→ **WHAT IS REQUIRED**
Find every line below where the string "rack" shows up, and copy those lines.
════════════════════
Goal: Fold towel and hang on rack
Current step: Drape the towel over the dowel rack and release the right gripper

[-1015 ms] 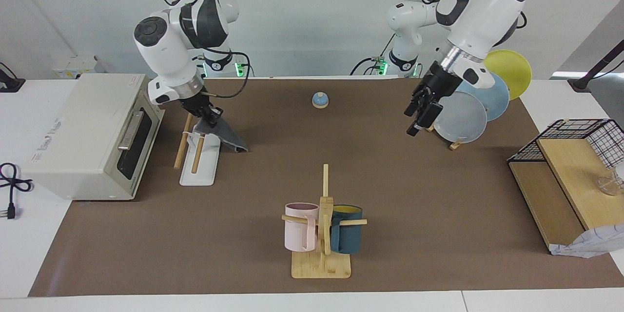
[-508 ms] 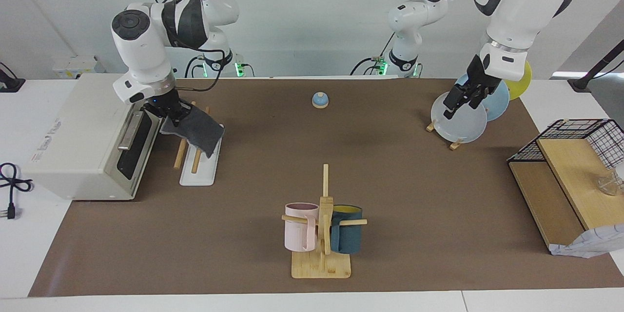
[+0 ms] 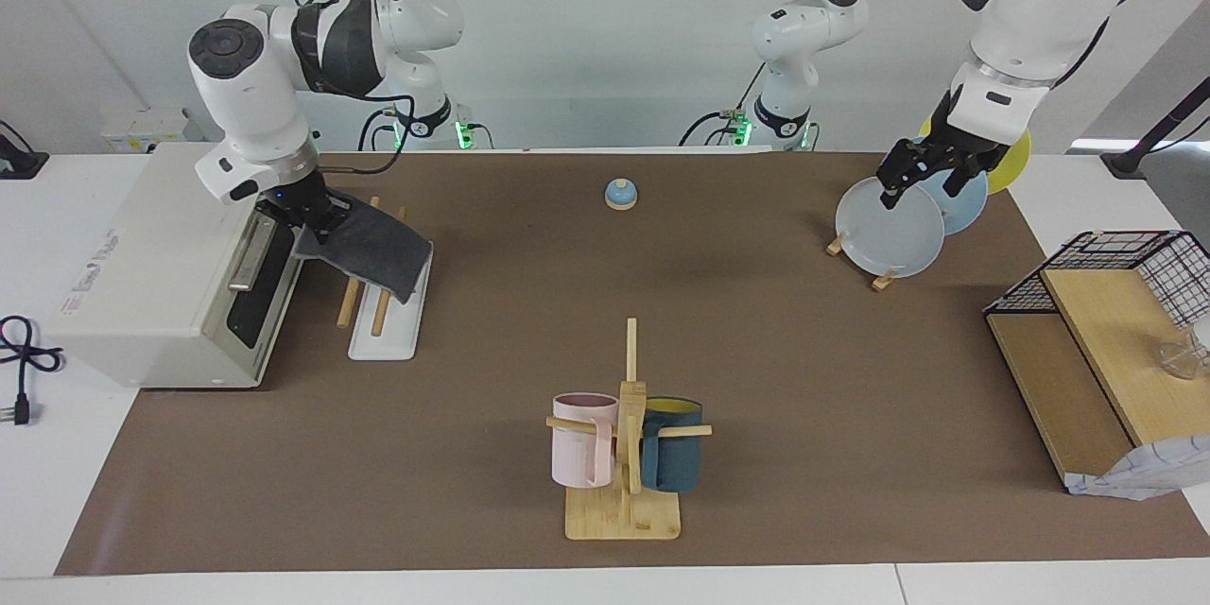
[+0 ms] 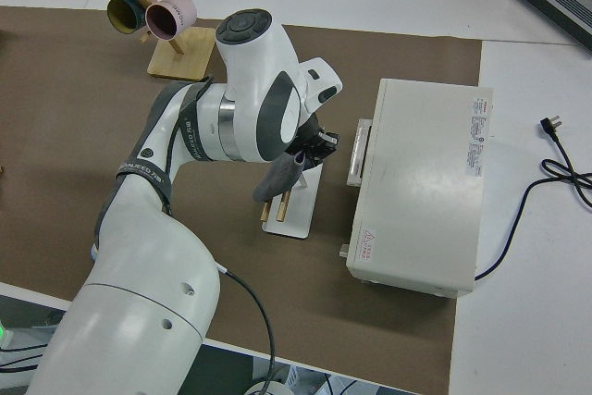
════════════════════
→ **RESULT BELOW**
Goal: Fold towel and hang on rack
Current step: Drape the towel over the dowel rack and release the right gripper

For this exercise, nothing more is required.